__Assignment__:
Would you return exactly the lines running from the one with "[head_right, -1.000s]" to the bottom of the listing below, and no others?

__Information shown__:

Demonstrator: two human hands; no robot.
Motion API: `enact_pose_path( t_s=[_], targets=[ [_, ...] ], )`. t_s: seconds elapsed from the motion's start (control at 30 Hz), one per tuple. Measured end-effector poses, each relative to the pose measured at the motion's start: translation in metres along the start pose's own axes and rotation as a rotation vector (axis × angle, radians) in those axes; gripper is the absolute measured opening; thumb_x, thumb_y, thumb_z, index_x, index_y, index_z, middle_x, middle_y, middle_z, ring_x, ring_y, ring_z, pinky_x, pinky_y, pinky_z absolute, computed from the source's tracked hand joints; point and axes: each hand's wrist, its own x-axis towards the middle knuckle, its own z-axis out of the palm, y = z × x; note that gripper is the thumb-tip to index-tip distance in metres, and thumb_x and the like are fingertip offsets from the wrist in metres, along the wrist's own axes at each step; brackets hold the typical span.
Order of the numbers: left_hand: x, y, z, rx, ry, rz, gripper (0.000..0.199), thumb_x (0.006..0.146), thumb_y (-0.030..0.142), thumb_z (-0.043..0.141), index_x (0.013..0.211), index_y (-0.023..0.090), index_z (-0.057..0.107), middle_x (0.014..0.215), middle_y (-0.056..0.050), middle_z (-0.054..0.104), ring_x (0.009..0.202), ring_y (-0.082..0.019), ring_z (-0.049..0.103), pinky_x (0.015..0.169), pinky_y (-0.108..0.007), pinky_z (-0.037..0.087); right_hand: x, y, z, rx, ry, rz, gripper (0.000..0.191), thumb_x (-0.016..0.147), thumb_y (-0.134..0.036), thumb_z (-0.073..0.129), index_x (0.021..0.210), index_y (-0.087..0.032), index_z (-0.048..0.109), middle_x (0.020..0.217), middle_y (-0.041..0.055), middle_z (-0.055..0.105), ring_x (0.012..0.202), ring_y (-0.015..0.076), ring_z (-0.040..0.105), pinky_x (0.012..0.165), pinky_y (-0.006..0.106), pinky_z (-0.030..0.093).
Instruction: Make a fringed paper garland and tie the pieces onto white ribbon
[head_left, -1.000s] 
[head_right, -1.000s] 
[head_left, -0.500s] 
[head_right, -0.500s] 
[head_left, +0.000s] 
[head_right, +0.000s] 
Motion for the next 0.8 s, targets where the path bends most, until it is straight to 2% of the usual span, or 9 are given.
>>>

__Written answer__:
[head_right, -1.000s] 
[head_left, -0.500s] 
[head_right, -0.500s] 
[head_left, +0.000s] 
[head_right, +0.000s] 
Motion for the next 0.8 s, targets where the path bends most, until it is straight to 2% of the usual span, or 9 are given.
>>>

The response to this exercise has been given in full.